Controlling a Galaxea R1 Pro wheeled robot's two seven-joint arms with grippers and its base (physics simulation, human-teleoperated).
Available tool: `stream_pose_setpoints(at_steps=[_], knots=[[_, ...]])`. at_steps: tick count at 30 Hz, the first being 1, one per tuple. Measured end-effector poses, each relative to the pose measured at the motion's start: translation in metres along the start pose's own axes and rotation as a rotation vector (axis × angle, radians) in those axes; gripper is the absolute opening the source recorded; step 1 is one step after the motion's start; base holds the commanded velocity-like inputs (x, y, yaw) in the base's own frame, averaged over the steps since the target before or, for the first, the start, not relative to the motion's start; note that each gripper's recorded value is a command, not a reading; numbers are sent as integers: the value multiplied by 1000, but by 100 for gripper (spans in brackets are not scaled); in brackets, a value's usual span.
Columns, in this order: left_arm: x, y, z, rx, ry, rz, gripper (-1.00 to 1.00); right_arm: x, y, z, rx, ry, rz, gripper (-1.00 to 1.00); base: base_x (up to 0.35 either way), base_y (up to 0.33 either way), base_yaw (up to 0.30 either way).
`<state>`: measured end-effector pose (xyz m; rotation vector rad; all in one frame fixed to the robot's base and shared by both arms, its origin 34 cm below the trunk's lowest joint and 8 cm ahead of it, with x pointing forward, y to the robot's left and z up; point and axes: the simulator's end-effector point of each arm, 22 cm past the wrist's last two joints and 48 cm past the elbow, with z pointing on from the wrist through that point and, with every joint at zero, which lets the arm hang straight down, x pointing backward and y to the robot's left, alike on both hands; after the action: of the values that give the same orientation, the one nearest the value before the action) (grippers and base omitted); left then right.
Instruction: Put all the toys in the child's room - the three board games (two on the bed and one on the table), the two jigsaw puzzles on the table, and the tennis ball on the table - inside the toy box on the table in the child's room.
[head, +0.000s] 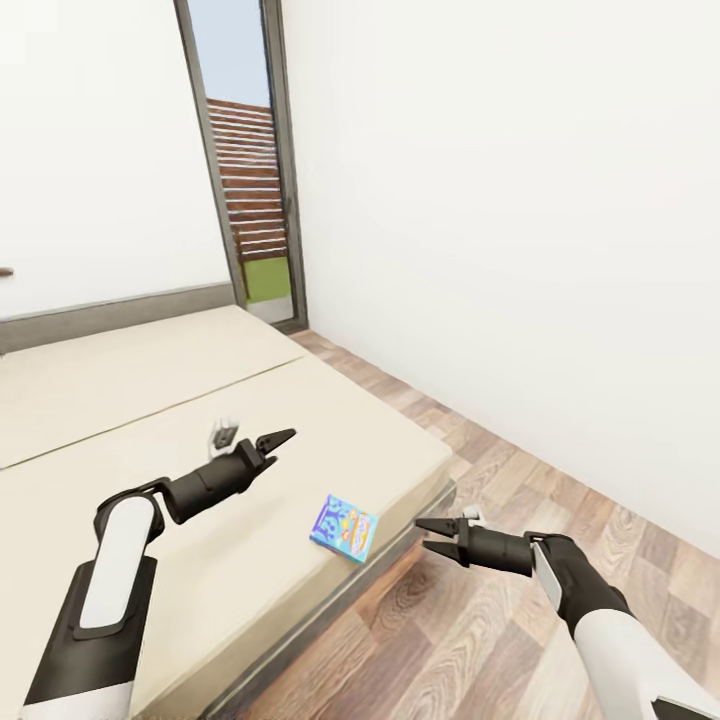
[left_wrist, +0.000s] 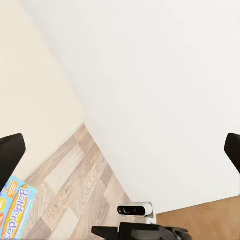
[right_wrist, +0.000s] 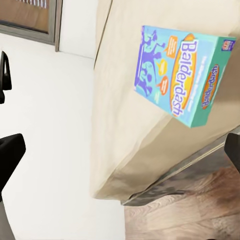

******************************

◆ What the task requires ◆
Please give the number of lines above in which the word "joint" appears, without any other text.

◆ Response to the task ◆
2